Conservatism makes no poetry, breathes no prayer, has no invention.
- Ralph Waldo Emerson

If Miliband's obvious, though denied, 'core voter' strategy has not already started Labour's slow electoral suicide, Sturgeon and Farage will most likely hammer the final nails into his leadership coffin. In six months, the nation will know. Fight-back or not, Miliband's party will be over.

The decline of both Labour and the current construct of UK party politics is inevitable. The catalysts are partly global, and irreversible - the rise of individual empowerment, new social movements, and the erosion of institutional authority - but also of the Labour Party's own making. It finds its origins in Labour's landslide win in 1997.

Ed Miliband was never as big a fan of Tony Blair as brother David. He may want to reflect now on aspects of the Blair legacy that, subtly but certainly, contributed to the current crisis in the relevance of British democracy. When Russell Brand, albeit with mad vision, enjoys greater popularity than any of the mainstream political leaders, society should accept it has a problem.

Tony Blair's greatest mistake

Blair's greatest mistake was not Iraq, it was neglecting wholesale constitutional reform. Two decades after he came to power, and the cost is obvious: disenchantment, disengagement, and an explosive, fertile compost in which real "fruitcakes, loonies and closet racists" can thrive - charismatic extremists beyond the clever PR construct that is Nigel Farage.

million mask march Russell Brand
When Russell Brand, albeit with mad vision, enjoys greater popularity than any of the mainstream political leaders, society should accept it has a problem. Getty

Britain is on the brink of an existential democratic crisis. Urgent reform is needed of the monarchy, parliament, and the voting system. None are fit for purpose.

To avoid further democratic stagnation, Britain needs to start with an elected Head of State.

In the House of Lords, 92 semi-incestuous relics remain stranded as a result of Labour's 1999 compromise.

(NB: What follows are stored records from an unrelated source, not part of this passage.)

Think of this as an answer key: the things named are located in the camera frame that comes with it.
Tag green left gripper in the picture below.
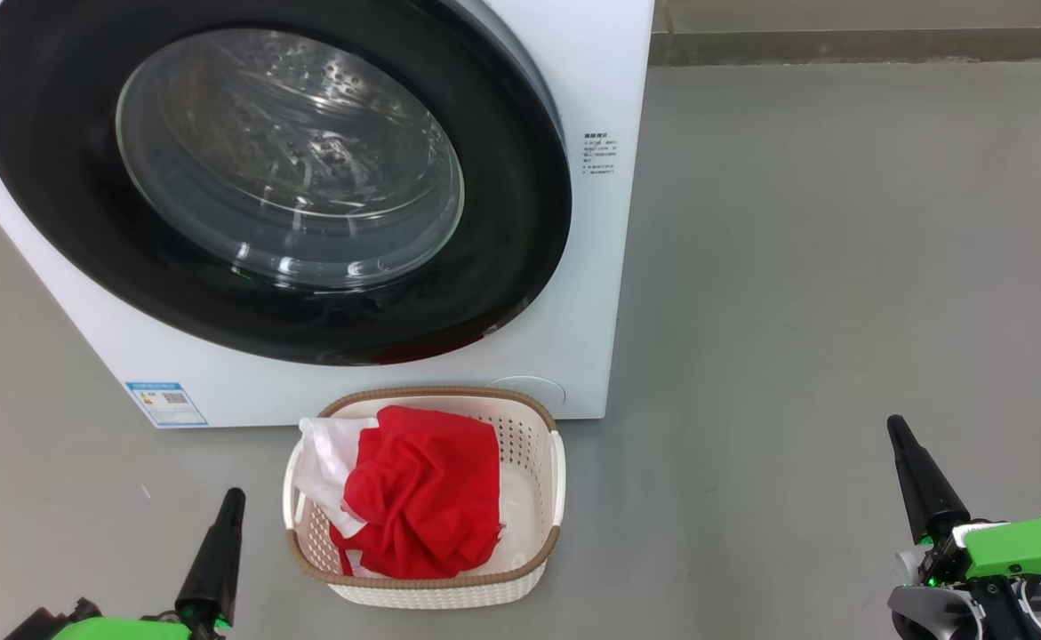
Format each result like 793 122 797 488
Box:
51 488 247 640

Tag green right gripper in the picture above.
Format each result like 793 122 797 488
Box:
886 415 1041 589

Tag red and white garment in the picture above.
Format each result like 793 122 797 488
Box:
293 416 379 539

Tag plain red garment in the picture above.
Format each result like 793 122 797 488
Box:
329 405 505 580

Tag black round glass washer door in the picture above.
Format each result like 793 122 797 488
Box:
0 0 573 366

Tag cream laundry basket brown rim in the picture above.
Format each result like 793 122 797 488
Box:
282 386 567 611

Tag white front-load washing machine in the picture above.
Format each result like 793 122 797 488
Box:
0 0 656 429

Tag blue energy label sticker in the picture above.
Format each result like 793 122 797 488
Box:
125 381 209 428

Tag round filter cover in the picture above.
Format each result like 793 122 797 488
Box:
489 376 566 412

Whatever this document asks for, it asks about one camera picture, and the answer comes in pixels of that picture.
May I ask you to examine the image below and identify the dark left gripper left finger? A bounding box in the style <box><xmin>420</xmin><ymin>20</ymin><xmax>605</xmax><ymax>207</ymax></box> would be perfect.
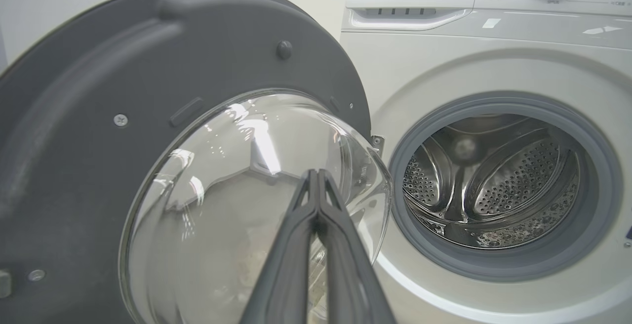
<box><xmin>239</xmin><ymin>169</ymin><xmax>319</xmax><ymax>324</ymax></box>

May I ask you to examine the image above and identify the steel perforated washer drum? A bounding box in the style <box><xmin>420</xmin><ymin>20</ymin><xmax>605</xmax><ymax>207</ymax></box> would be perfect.
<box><xmin>402</xmin><ymin>114</ymin><xmax>581</xmax><ymax>249</ymax></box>

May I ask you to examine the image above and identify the white front-load washing machine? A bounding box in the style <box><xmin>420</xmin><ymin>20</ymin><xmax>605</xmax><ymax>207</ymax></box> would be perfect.
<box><xmin>340</xmin><ymin>0</ymin><xmax>632</xmax><ymax>324</ymax></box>

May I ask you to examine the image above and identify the round dark washer door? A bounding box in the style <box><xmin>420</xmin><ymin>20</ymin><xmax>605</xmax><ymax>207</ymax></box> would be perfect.
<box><xmin>0</xmin><ymin>0</ymin><xmax>394</xmax><ymax>324</ymax></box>

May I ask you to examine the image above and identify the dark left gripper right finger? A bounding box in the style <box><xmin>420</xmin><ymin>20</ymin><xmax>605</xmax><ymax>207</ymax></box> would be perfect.
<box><xmin>317</xmin><ymin>169</ymin><xmax>395</xmax><ymax>324</ymax></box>

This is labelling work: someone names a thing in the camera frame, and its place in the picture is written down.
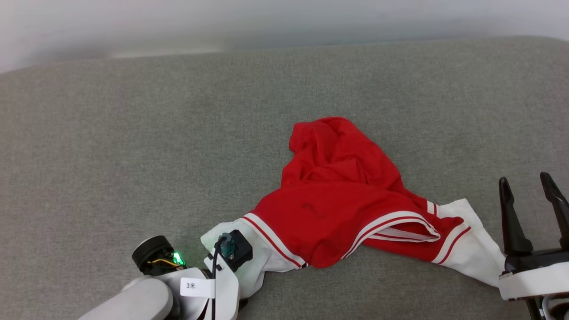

Universally, they are neither wise nor appropriate, symbols of a failed system, rather than (all) being failures themselves.

This odd assortment resides pointlessly in an Upper House that numbers over 800 - itself an opaque, mostly rewards-based bureaucracy, spinning out of control.

The US, with a population of nearly 320 million, has just 100 senators. The Bundesrat, Germany's effective second chamber, has only 69 members.

A radically overhauled upper house would see fixed-term tenures shared among real people from society's front line: doctors, nurses, teachers, trade unionists, NGO activists, faith leaders, and students. Parliament would become astonishingly representative.

In his diaries, former Labour Director of Communications Alistair Campbell wrote that Tony Blair believed he never enjoyed the political capital to take on full-scale reform. But a Blair with bigger balls then could have saved us from where we find ourselves now.

Conservatism is the enemy

The voices of real people are certainly not heard in the House of Commons. By the latest estimates, a core 20%+ of UK voters are now anti-Europe, anti-immigration, and anti-Westminster.

Nigel farage
Ukip becomes an anti-establishment protest vote - a negative response to a long-term trend Reuters

Ukip becomes an anti-establishment protest vote, just as the LibDems did before it - a negative response to a long-term trend.

An outdated first-past-the-post voting system - which can no longer deliver its own sole purpose of 'strong' government - attempts to squeeze multi-party politics into a two-party straitjacket.

The 2015 General Election, with its predictions of stasis, is already being heralded as the 'car crash election'. Maybe it needs to be. Britain, not just Labour, needs to understand that the party is over.

David Cameron smirked: "Go to bed with Nigel Farage and wake up next to Ed Miliband." The truth is that few of us want to sleep with any of them.

The prospective next generation of leaders offers little respite; more identikit politicians, equally vacant ideas, spin over substance, and constant Punch-and-Judy exchanges.

Cooper, Umuna, or Burnham? May, Javid, or Johnson? New leaders are required from beyond Westminster's bubble and squeak.

Conservatism bedevils all parties. Ralph Waldo Emerson observed: "Conservatism makes no poetry, breathes no prayer, has no invention."

The forces of institutional conservatism - from monarchy to parliament - now threaten the democracy of us all.